- _Supplied information_
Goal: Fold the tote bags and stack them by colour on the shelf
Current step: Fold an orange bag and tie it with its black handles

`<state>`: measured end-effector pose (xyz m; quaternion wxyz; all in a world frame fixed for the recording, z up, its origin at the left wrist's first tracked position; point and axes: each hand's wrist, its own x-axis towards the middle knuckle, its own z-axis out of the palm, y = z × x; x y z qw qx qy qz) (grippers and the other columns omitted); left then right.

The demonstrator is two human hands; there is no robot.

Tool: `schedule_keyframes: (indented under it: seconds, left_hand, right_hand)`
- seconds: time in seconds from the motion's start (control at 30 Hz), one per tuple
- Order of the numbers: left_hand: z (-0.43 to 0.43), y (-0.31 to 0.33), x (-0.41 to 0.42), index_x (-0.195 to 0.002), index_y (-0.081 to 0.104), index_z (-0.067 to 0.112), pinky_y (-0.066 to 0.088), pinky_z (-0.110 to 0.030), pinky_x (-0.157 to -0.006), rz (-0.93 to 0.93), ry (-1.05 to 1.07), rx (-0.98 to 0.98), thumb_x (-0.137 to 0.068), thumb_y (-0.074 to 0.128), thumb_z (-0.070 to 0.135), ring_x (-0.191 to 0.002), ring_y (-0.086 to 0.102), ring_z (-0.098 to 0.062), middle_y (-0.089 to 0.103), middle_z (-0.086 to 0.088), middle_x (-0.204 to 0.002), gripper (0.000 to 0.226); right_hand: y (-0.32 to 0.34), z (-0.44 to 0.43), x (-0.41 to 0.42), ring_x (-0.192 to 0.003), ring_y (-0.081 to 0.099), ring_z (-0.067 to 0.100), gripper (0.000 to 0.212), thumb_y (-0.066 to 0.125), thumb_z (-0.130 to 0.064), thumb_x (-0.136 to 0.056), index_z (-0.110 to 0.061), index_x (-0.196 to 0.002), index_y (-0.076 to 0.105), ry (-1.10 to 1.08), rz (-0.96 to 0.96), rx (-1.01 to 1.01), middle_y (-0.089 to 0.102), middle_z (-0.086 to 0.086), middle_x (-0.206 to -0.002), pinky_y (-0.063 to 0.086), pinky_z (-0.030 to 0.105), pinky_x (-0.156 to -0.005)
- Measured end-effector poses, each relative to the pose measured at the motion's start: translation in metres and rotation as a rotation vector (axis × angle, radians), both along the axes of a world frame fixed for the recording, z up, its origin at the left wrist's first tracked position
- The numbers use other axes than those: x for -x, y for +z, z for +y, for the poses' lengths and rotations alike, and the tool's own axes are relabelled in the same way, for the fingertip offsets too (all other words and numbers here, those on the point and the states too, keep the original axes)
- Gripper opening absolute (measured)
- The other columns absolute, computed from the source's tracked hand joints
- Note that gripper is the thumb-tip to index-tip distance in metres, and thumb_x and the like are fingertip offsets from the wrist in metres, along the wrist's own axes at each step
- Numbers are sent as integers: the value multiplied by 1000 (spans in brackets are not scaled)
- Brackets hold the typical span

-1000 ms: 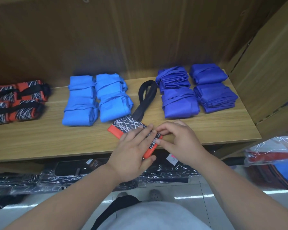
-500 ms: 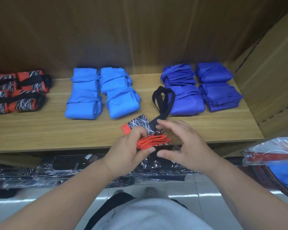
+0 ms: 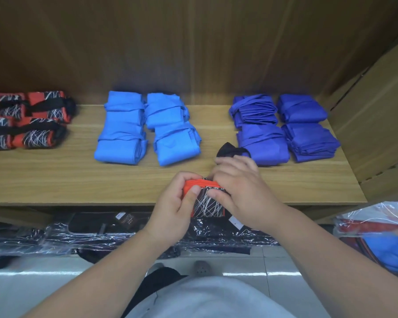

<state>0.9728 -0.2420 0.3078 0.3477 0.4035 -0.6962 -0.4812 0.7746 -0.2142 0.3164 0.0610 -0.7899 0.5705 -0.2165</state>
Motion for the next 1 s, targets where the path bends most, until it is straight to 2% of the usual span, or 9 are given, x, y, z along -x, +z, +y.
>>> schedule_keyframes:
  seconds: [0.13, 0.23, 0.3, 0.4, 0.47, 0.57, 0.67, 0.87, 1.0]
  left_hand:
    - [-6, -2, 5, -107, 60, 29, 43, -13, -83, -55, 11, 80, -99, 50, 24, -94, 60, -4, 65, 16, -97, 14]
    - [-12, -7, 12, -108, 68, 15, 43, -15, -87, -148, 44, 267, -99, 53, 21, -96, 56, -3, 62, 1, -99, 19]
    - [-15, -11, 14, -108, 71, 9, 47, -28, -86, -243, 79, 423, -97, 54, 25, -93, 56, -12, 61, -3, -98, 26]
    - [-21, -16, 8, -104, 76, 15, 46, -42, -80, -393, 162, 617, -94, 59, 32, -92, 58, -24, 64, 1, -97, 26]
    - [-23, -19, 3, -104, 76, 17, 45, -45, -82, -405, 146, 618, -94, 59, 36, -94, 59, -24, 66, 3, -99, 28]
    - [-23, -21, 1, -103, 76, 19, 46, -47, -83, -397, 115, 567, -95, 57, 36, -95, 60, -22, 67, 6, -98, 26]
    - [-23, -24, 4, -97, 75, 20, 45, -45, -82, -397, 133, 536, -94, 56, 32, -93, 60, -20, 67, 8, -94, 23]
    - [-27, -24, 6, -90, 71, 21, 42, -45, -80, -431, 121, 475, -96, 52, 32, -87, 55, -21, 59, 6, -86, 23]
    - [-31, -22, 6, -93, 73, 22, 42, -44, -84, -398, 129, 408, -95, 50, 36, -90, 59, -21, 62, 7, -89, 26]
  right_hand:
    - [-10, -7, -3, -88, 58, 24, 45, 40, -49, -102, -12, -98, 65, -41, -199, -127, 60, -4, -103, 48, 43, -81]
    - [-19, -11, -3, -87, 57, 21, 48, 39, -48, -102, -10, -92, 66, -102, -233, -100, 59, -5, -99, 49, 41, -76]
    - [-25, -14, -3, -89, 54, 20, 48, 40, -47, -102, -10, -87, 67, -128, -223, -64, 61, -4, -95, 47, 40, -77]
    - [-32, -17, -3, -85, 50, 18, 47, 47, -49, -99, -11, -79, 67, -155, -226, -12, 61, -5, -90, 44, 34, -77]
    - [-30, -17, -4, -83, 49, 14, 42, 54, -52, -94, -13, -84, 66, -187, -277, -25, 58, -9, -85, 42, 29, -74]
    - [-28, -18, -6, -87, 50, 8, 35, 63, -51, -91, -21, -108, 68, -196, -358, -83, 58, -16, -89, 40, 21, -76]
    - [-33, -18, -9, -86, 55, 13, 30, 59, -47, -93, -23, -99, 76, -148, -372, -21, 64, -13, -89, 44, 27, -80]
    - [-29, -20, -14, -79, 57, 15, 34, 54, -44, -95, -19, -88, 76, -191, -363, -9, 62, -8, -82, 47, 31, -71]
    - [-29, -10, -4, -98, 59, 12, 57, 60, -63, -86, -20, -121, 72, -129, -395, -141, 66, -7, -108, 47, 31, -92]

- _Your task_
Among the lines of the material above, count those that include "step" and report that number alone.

- _Solution to this exercise_
2